Nina D. 11/04/2024

Une famille rongée par le silence

tags :

Nina a longtemps attendu des réponses à toutes ses questions. Jusqu’à ce qu’elle comprenne que, chez elle, personne ne communiquait véritablement.

Je vis ma vie avec une grande question : « Est-ce que ma mère est toujours vivante ? » Jusqu’à mes 4 ans, j’habitais avec ma mère, mon frère et ma sœur. Mon père venait souvent nous voir, je ne suis plus sûre de s’il habitait avec nous. Du jour au lendemain, sans donner de raison, ma mère est partie. Personne ne sait où elle est, pas même mon père. 

Ma grande sœur s’est souvent demandée pourquoi nous n’avions plus de nouvelles d’elle. Avec ma tante, elles ont essayé de l’appeler sur son numéro, sans succès. Elle a dû le changer. Mon frère et moi, au départ, on était trop jeunes pour comprendre. C’est plus tard que j’ai pensé à chercher ma mère, au moins pour savoir si elle était encore en vie. J’ai appris qu’elle n’avait pas connu son père biologique et que sa mère à elle l’avait fait adopter. Elle aussi, elle a cherché sa mère.

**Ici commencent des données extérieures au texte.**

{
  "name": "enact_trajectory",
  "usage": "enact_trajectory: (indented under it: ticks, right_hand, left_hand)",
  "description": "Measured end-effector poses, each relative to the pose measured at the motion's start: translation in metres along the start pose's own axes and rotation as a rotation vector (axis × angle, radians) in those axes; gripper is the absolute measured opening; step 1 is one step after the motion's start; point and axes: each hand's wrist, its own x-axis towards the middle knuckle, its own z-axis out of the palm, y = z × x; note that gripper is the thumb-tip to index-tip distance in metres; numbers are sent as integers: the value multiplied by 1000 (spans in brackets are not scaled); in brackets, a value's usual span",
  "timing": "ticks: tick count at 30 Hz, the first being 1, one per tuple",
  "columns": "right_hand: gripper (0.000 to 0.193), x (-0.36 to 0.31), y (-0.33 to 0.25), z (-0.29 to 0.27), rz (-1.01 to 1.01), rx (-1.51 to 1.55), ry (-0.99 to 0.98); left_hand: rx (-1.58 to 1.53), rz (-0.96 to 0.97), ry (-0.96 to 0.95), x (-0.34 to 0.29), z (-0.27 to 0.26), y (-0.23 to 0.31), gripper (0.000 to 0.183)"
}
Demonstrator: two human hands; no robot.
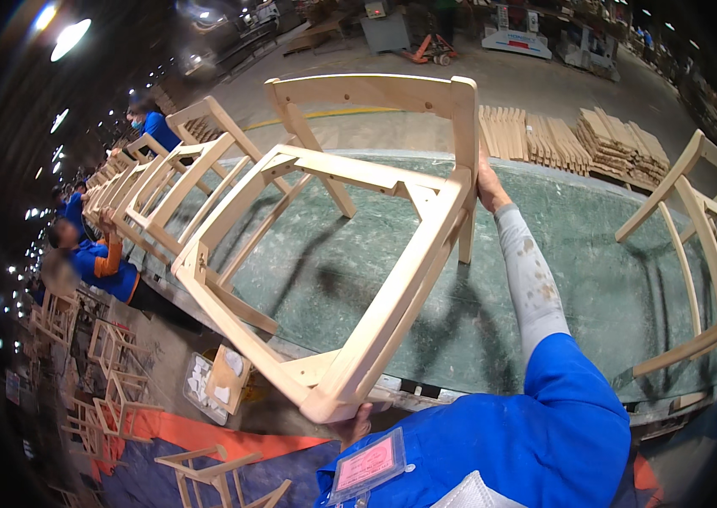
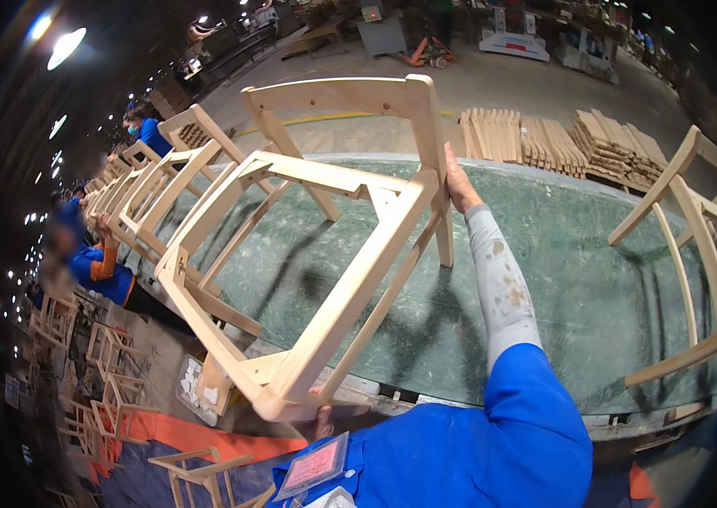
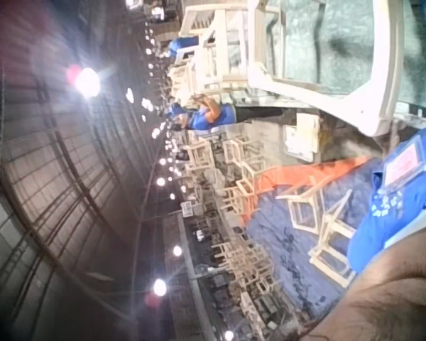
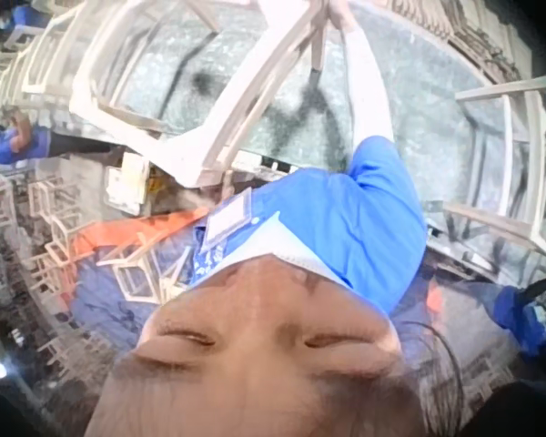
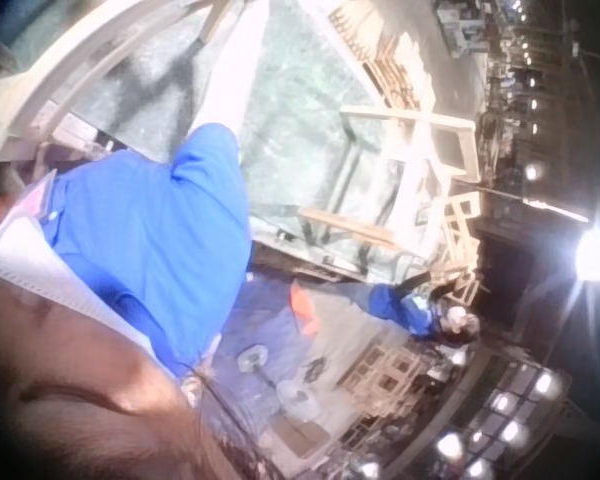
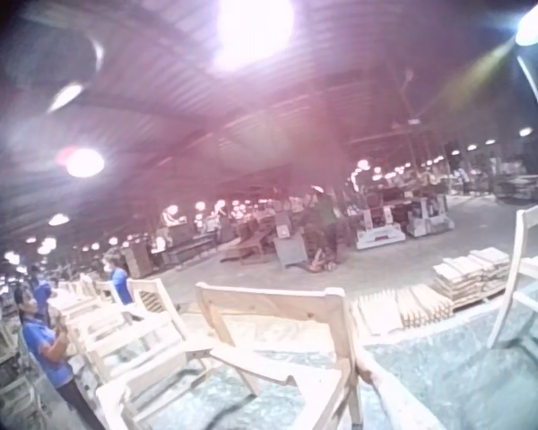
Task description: The person uses a handheld orbital sander to smooth the surfaces of wooden chair frames. They systematically sand the legs, seat frame, and backrest of multiple chairs, repositioning the chairs on the workbench as needed to access different areas.
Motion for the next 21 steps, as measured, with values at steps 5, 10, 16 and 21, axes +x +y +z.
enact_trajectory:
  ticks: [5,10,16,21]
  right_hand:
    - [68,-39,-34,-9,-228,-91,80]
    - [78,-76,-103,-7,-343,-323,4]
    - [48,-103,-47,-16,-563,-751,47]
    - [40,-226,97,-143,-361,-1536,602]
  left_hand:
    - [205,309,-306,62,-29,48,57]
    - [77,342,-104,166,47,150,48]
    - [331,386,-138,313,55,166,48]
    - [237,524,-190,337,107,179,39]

« Mon père ne discutait pas avec nous »

Avec mon frère et ma sœur, nous sommes longtemps allés vivre chez ma grand-mère. On a pu continuer notre cursus scolaire normalement. On m’a raconté que ma mère avait hésité à nous séparer en ne prenant qu’un de nous trois, mais qu’au final elle a préféré partir seule. Ma famille me répétait sans cesse qu’elle était une mauvaise personne et, à force, j’ai fini par y croire. Au fur et à mesure, j’ai cumulé les doutes. J’ai appris à vivre avec la frustration de ne plus avoir de maman, de ne pas savoir vraiment qui elle était, tout en regardant mes amies rire avec la leur. 

Un an est passé. À mes 8 ans, mon père a pu avoir un appartement. On a déménagé chez lui. J’ai changé d’école et je n’avais plus beaucoup d’amis. Mon père ne discutait pas avec nous, il restait dans sa chambre. J’ai grandi sans vraiment pouvoir m’exprimer. Pourtant, la communication au sein d’un foyer, c’est primordial selon moi. Ne serait-ce que pour cohabiter, pour parler des tâches ménagères. Mais surtout, pour partager, entretenir un lien les uns avec les autres, ne pas se sentir seule.

« Le silence laisse des traces »

Je suis la preuve que le silence laisse des traces, qu’il te ronge petit à petit, te rattrape. Avec le temps, j’ai développé un vrai blocage avec le fait d’être tactile ou de montrer mes émotions. Quand j’étais en première, mon père s’est trouvé une copine et j’ai appris que j’allais avoir un petit frère. Il nous a tous réunis dans le salon pour nous l’annoncer. Il a aussi fait un discours sur notre futur, en nous donnant des conseils. C’est la seule fois où il nous a vraiment parlé. J’ai pensé que ça allait détendre l’atmosphère pesante dans la maison. 

Sauf que non, à cette période, j’ai commencé à développer des signes d’anxiété. Je faisais des crises de panique plusieurs fois dans la journée. Ça a commencé à impacter ma scolarité. J’ai fini par faire une dépression. Quand mon père a été mis au courant par l’infirmière, il m’a emmenée voir une hypnothérapeute puis un psychiatre et un psy. Il n’a jamais voulu que je prenne de médicaments mais ça m’a aidée à faire sortir les nombreuses émotions qui étaient enfouies en moi et à gérer mon stress. 

« On a eu un rendez-vous avec une thérapeute »

Au bout d’un moment, on a essayé de passer par la thérapie familiale. On a eu un rendez-vous avec une thérapeute qui nous a demandé de faire un effort pour se parler, chacun à notre manière. J’ai trouvé ça trop rapide de nous demander ça dès la première séance. D’ailleurs, ça n’a pas changé car personne n’a tenu sa promesse et on n’y est plus retournés. C’est à partir de là que j’ai réellement pris conscience qu’il y avait un problème dans ma famille. 

Avec le temps, j’ai fini par accepter que ma situation familiale ne changerait pas. J’aurais aimé que ça se passe autrement mais je ne peux pas changer la personnalité de mon père. Il a grandi de cette façon. Inconsciemment, il reproduit un schéma. Peut-être même que je ferai la même chose avec mes enfants. Quand j’y pense, je me demande si je veux vraiment en avoir.